**Instructions for the task**
Lines from the beginning of the data through the line containing "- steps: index" are to be copied exactly, with no other line included.
__________________________________________________
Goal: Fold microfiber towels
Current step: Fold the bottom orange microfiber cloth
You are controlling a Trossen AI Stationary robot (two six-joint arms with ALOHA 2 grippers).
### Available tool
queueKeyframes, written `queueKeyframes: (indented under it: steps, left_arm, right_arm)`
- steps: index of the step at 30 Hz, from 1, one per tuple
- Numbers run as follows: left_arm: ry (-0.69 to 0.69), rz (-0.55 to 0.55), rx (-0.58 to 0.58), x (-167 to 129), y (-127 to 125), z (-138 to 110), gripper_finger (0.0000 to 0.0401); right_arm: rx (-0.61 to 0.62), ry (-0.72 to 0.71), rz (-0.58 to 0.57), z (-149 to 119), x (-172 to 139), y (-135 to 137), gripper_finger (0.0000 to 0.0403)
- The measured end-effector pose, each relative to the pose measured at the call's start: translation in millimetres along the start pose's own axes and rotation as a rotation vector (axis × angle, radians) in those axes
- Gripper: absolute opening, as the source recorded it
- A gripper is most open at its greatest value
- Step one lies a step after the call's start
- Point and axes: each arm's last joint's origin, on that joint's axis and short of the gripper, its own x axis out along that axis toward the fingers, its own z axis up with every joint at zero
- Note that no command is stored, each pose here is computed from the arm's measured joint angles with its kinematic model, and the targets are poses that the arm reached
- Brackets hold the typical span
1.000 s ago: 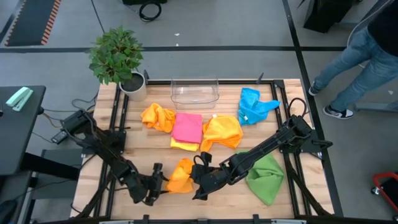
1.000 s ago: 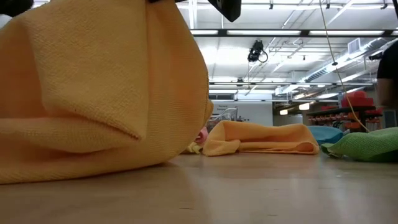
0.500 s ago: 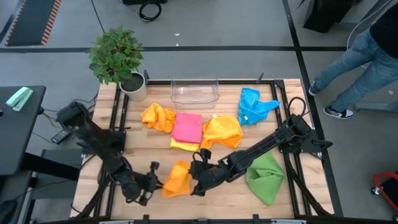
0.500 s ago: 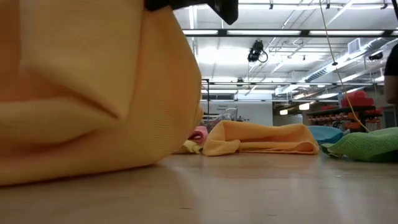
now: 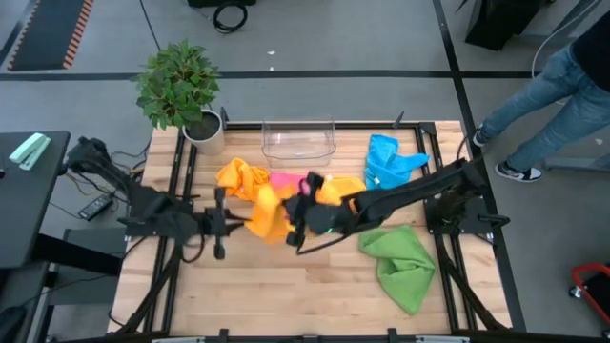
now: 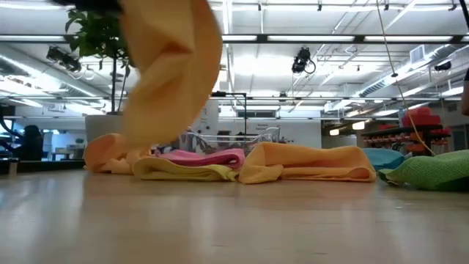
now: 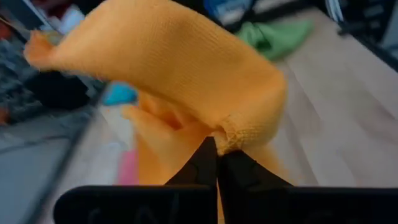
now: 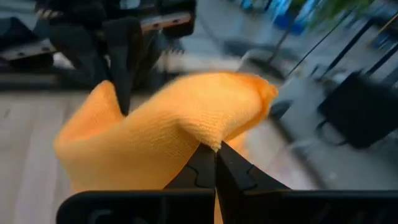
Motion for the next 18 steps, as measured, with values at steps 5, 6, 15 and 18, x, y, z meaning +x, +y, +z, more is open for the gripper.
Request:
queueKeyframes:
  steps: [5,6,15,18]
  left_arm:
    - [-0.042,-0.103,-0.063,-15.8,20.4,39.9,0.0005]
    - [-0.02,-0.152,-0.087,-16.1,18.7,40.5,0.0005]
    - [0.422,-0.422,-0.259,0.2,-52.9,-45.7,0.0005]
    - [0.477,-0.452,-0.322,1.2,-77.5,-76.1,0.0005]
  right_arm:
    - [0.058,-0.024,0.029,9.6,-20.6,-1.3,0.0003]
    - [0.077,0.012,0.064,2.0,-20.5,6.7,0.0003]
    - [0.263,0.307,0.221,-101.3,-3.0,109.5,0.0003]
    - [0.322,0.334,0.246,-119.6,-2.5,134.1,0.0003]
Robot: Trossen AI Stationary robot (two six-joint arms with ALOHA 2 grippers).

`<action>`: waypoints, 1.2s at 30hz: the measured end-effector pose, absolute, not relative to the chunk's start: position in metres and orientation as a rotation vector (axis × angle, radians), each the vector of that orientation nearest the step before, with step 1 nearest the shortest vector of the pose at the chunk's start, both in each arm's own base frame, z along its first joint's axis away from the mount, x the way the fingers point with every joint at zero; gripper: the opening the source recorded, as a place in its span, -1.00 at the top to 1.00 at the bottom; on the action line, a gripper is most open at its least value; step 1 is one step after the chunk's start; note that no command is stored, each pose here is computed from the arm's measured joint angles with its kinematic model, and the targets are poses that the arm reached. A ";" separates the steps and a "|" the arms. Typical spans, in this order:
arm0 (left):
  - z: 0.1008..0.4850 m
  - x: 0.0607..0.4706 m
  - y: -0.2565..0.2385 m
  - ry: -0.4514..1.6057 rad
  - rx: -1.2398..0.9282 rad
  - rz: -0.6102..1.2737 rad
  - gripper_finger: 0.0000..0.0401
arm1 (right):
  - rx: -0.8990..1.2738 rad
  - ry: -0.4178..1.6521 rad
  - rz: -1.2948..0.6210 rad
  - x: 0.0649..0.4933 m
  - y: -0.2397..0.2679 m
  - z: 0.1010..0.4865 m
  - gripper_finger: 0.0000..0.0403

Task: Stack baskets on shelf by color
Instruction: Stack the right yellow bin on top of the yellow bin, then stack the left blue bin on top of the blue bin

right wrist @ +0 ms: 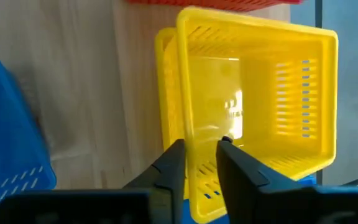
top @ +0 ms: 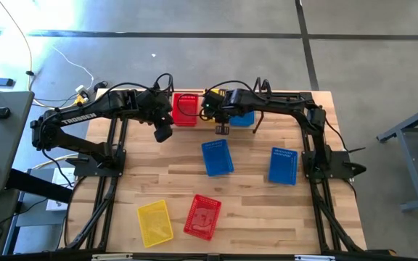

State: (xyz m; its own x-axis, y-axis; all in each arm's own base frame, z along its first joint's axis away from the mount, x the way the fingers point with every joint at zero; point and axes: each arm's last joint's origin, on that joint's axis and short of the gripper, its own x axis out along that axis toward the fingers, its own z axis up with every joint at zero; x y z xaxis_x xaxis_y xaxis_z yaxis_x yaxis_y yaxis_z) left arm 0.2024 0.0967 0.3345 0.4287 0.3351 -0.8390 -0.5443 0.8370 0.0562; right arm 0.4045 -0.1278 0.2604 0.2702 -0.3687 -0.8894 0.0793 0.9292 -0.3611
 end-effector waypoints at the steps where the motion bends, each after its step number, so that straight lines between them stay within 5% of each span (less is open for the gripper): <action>1: 0.334 0.202 0.097 0.985 -0.238 0.555 0.29 | -0.266 1.265 -0.305 0.405 -0.127 0.260 0.56; 20: 0.333 0.208 0.086 1.013 -0.110 0.399 0.29 | 0.091 1.252 -0.542 0.391 -0.099 0.326 0.45; 36: 0.290 0.233 0.050 0.960 0.182 0.122 0.29 | 0.327 1.190 -0.733 0.376 -0.056 0.364 0.45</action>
State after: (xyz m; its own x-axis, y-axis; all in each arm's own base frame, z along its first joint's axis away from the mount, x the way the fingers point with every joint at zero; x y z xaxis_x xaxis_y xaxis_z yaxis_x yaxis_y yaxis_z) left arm 0.2329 0.0505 0.2897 0.5681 0.1835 -0.8022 -0.0228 0.9780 0.2076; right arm 0.3765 -0.0556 0.3644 0.1799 -0.3429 -0.9220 0.6695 0.7294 -0.1406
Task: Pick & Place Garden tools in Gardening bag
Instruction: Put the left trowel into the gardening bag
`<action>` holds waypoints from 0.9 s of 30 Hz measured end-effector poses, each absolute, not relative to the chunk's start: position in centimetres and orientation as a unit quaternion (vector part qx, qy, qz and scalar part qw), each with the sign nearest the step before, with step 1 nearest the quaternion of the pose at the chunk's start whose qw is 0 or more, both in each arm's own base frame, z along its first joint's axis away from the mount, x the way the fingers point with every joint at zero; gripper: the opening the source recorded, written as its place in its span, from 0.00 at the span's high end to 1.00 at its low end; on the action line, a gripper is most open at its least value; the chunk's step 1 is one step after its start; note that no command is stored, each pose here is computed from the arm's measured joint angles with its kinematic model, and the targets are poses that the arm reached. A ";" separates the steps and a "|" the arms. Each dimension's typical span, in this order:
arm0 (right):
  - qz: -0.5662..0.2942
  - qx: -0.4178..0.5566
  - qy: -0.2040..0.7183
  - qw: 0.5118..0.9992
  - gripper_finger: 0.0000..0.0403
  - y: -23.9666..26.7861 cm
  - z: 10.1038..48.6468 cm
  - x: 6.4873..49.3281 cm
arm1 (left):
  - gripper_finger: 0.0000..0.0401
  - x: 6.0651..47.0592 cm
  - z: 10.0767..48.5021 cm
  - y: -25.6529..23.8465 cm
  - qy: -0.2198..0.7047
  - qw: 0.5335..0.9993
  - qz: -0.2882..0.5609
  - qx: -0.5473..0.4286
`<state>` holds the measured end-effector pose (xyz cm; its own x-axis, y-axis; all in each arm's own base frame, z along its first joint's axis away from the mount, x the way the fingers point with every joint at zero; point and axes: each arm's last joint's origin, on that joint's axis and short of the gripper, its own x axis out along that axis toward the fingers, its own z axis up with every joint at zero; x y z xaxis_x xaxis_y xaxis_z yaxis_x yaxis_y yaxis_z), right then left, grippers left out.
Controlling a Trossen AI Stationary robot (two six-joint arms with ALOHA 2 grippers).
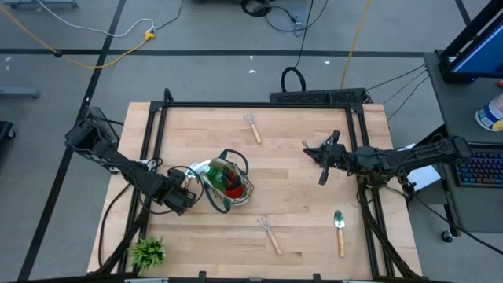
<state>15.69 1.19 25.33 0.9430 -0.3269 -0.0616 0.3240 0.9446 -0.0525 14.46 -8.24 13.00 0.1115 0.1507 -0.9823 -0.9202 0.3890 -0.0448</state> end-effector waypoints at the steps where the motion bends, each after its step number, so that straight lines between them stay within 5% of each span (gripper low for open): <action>1: -0.165 -0.021 0.035 0.985 1.00 1.2 25.3 15.7 | 0.75 14.5 13.0 -8.2 0.523 0.649 0.412 -0.368; 3: -0.165 -0.021 0.035 0.985 1.00 1.2 25.3 15.7 | 0.83 14.5 13.0 -8.2 0.521 0.650 0.412 -0.370; 12: -0.165 -0.021 0.034 0.985 1.00 1.2 25.3 15.7 | 0.83 14.8 14.6 -8.4 0.515 0.675 0.357 -0.389; 27: -0.165 -0.026 0.023 0.986 1.00 1.2 25.6 15.7 | 0.83 12.3 16.7 -7.6 0.583 0.616 0.323 -0.421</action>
<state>15.71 1.19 25.58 0.9443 -0.3268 -0.0378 0.3244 0.9441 -0.0587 12.33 -7.64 16.68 0.1118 -0.0927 -0.9894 -0.8880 0.4376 -0.1414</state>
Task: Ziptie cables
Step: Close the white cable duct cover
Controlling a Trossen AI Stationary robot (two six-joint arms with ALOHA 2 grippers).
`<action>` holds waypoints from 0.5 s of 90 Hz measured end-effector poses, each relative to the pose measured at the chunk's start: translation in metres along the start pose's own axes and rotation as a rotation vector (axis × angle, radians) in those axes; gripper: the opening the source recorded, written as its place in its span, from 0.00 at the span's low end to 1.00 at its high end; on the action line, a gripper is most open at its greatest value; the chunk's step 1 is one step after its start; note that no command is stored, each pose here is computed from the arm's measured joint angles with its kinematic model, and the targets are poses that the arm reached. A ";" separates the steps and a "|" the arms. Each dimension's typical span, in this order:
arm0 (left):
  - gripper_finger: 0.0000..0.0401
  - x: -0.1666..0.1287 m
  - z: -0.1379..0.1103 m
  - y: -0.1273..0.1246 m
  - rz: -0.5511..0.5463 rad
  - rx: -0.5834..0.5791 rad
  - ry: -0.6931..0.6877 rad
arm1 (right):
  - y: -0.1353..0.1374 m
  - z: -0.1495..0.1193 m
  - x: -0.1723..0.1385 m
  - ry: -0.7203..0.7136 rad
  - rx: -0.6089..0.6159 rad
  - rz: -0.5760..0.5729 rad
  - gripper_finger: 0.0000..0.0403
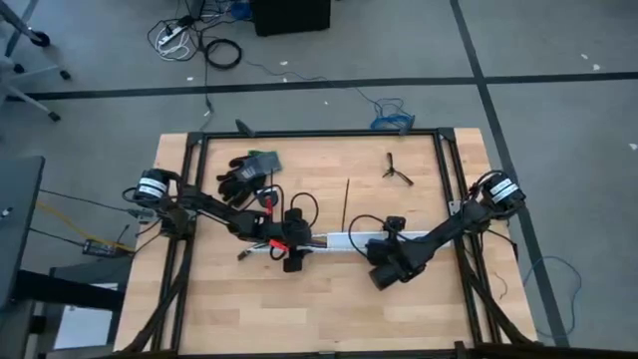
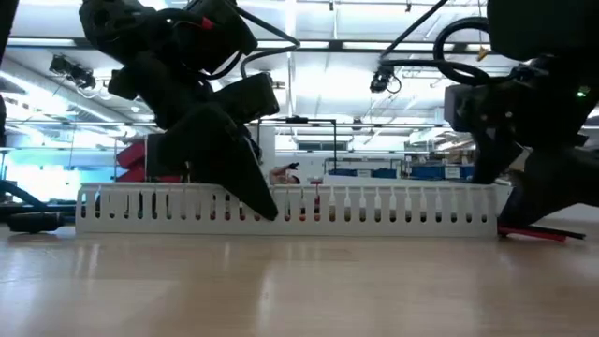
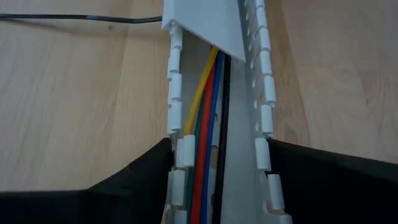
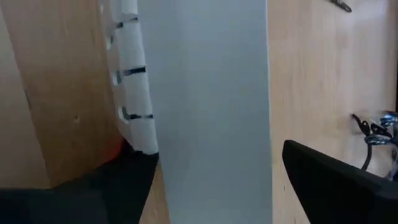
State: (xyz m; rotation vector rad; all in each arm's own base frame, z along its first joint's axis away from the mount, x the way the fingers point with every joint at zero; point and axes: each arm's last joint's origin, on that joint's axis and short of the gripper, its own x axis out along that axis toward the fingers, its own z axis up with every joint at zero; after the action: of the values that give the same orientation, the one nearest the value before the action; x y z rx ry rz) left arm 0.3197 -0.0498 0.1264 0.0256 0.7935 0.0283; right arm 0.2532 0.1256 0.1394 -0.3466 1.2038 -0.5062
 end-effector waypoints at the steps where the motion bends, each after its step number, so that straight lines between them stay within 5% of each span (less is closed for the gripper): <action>1: 0.57 0.000 0.000 0.000 0.000 0.000 0.000 | 0.000 0.001 0.000 -0.002 0.004 0.001 0.81; 45: 0.57 0.000 0.000 0.000 -0.004 0.002 0.001 | 0.000 0.009 -0.010 0.042 0.025 0.067 0.61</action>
State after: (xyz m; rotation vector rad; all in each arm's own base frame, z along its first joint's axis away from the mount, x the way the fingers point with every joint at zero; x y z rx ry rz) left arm 0.3196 -0.0500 0.1264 0.0262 0.7947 0.0235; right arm 0.2594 0.1307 0.1506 -0.2748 1.2445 -0.4714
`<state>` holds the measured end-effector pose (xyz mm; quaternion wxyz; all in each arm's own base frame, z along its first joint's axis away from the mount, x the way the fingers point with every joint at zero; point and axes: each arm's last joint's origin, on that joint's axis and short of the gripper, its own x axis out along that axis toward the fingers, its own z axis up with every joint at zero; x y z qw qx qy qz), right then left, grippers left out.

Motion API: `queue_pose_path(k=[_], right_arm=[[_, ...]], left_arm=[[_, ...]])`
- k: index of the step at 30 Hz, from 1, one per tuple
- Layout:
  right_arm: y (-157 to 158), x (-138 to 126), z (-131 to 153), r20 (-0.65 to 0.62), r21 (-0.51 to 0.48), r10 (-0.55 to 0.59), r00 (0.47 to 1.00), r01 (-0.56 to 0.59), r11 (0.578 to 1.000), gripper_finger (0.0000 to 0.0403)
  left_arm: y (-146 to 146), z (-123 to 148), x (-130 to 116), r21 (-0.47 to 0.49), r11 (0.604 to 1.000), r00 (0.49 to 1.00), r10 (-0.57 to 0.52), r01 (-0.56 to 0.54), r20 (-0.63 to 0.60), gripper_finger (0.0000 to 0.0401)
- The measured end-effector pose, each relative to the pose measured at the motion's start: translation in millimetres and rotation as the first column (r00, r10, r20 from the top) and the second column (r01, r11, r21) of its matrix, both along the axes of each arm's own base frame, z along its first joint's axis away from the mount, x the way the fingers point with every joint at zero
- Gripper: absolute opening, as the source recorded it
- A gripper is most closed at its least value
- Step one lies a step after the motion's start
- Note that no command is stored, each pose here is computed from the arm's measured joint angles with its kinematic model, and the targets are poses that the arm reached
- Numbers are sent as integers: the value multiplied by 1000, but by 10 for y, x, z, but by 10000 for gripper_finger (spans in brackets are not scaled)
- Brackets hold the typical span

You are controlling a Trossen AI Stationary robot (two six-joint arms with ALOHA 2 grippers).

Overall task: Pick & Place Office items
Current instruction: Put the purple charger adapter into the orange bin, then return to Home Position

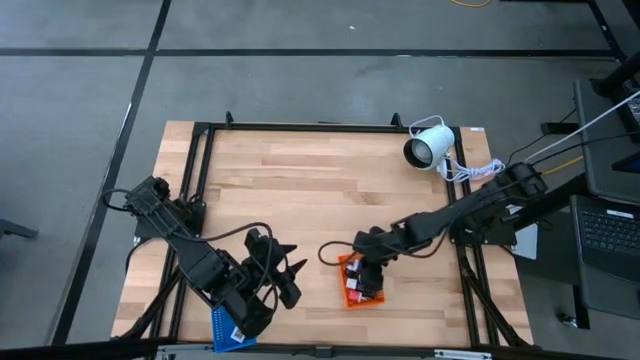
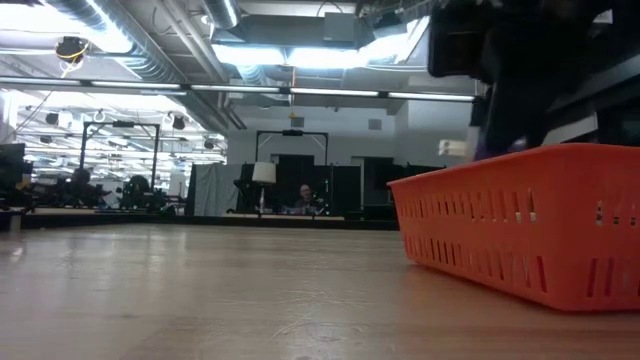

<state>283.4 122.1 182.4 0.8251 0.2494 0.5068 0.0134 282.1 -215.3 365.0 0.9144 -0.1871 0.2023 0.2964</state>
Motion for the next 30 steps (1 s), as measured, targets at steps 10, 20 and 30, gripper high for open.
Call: queue_pose_path(k=[10,20,30], right_arm=[[-62,102,61,15,16,0,1000,0,1000,229],[-64,149,247,76,10,-78,994,78,997,375],[-59,148,264,80,-11,-14,997,15,1000,388]], left_arm=[[14,11,1,33,999,999,27,-28,32,189],[-5,35,-31,-19,992,977,128,-127,172,192],[-54,-50,-20,-277,960,999,19,-29,-39,185]])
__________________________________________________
**Written response**
Goal: Fold microfiber towels
Current step: Fold the bottom orange microfiber cloth
You are controlling a Trossen AI Stationary robot (two six-joint arms with ALOHA 2 grippers).
### Available tool
queueKeyframes, written `queueKeyframes: (indented under it: steps, left_arm, right_arm)`
- steps: index of the step at 30 Hz, from 1, one per tuple

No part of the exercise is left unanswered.